Lors voyoit on chascun leur faire place,
Bien que par fois les plus malicieux
Les empescheoient par faict, ou par menace :
Et çà, & là couroient ambitieux,
Qui machinantz d’un accord se rangeoient,
Contre les bons, avec les enuyeux :
Mais a la fin de despit enrageoient :
Car ou la Dame honteuse s’approuchoit,
Comme confus, par les siens s’estrangeoient.
La Vieille alors ses cheveulx arrachoit
De grand douleur, & de fine destresse,
Et a gaigner contre eulx elle tachoit.
En telle foule, & si confuse presse
D’elles chascune a son prouffit regarde,
Mais complaisant tousjours a sa Maistresse.

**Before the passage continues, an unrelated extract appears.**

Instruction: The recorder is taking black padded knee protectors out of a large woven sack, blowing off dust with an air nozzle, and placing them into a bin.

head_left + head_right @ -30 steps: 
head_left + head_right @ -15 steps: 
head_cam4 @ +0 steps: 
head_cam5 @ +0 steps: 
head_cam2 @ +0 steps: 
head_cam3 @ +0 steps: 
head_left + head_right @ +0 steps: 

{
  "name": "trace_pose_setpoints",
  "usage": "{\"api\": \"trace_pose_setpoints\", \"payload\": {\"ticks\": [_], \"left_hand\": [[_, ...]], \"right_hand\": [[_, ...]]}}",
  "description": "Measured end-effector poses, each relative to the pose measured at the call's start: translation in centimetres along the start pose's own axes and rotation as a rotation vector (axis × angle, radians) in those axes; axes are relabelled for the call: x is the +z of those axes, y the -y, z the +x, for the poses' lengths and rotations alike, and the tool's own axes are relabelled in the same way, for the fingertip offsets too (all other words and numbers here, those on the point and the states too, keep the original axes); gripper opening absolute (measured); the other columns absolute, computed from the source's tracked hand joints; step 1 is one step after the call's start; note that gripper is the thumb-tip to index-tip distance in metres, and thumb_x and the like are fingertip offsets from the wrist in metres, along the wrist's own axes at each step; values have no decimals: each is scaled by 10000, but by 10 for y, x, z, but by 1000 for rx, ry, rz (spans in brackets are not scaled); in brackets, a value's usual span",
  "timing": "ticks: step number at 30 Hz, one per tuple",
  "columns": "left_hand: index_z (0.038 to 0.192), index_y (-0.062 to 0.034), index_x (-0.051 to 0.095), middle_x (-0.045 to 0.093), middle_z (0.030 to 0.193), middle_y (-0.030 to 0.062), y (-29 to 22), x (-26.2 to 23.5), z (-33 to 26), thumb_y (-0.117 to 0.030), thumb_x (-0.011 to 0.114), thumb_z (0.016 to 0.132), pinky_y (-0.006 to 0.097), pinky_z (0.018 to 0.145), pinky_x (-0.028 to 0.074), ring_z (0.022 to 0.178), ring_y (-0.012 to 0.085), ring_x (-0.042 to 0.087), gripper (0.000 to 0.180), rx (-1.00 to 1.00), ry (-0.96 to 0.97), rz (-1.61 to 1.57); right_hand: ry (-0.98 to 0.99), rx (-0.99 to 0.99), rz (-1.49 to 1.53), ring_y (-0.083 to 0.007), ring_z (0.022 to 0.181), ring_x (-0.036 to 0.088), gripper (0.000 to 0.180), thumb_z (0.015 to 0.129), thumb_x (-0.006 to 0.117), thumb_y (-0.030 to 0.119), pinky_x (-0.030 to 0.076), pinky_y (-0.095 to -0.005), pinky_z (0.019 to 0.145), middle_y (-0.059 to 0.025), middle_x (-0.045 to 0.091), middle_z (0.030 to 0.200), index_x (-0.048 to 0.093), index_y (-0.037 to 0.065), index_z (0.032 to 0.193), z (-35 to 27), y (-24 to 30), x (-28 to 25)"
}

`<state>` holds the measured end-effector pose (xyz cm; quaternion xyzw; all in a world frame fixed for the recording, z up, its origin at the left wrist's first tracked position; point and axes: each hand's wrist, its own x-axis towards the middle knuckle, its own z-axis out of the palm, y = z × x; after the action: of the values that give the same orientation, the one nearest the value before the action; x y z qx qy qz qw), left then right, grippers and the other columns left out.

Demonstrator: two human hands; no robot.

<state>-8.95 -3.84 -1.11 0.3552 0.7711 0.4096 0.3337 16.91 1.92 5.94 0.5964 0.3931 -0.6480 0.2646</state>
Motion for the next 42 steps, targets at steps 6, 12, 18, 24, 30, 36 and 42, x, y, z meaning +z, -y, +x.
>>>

Tant les suyvis, qu’en fin je me pris garde
De Monstres maintz horribles, & difformes,
Que la grand Dame avoit là pour sa garde :
Lesquelz, combien que de diverses formes
Ils sussent tous, & sans estre semblables,
Si estoient ilz a malfaire conformes.
Mesbahyssant que ces gentz miserables
N’avoient horreur pour un si vain desir,
De frequenter a l’entour de ces Dyables.

Si m’en enquis au long, & a loisir,
D’un poursuyvant, qui d’ardeur perissoit
Pour parvenir au but de son plaisir.
Mais la clarté, qui tant plaisante yssoit
(Ce me dit il) des yeulx de la Princesse,
Tous poursuyvantz en sorte esblouissoit,
Que plus suoyent, & travailloient sans cesse,
Plus ce travail leur estoit grand repos,
Et tout tourment leur servoit de lyesse :
Encor que point n’eussent a tous propos
Si bon aspect d’elle, qu’ilz esperoient,
Si n’estoient ilz pour celà moins dispos :
Ains que tousjours apres ilz tascheroient,
Sans regarder que leur destruction,
Et temps perdu les desespereroient.
Parquoy, voyant leur grand confusion,
Je ne me peux tenir alors de rire,
Bien que sentisse estre une illusion :
Et d’une joye entremeslee d’ire
Non seulement me prins a detester
Ces Monstres vains, mais tresbien les mauldire :
Veu qu’ilz venoient le monde inquieter,
Et si ne sont d’eulx mesmes moins, qu’une umbre,
Qui le cerveau nous vient a hebeter,
Au libre arbitre estant fascheux encombre

Pour coulourer nostre concupiscence,
Noz vains desirs, & folies sans nombre.
Et nonobstant qu’ilz n’ayent aucune essence,
Par une folle imagination
Nous en faisons nostre vraye science.
Ò miserable est la condition
De nous humains, laquelle est tousjours prompte
A inventer nostre perdition.
Mais sur ce point je voy l’aulbe, qui monte
Chassant bien loing ceste tourbe nuisante
De Vaine gloire, Ambition, & Honte :
Si m’esjouys en la clarté plaisante
De mon cler Jour, que je veis apparoistre,
Pour esclarcir ma nuict tres mal plaisante,
Comme il se faict assez de soy congnoistre.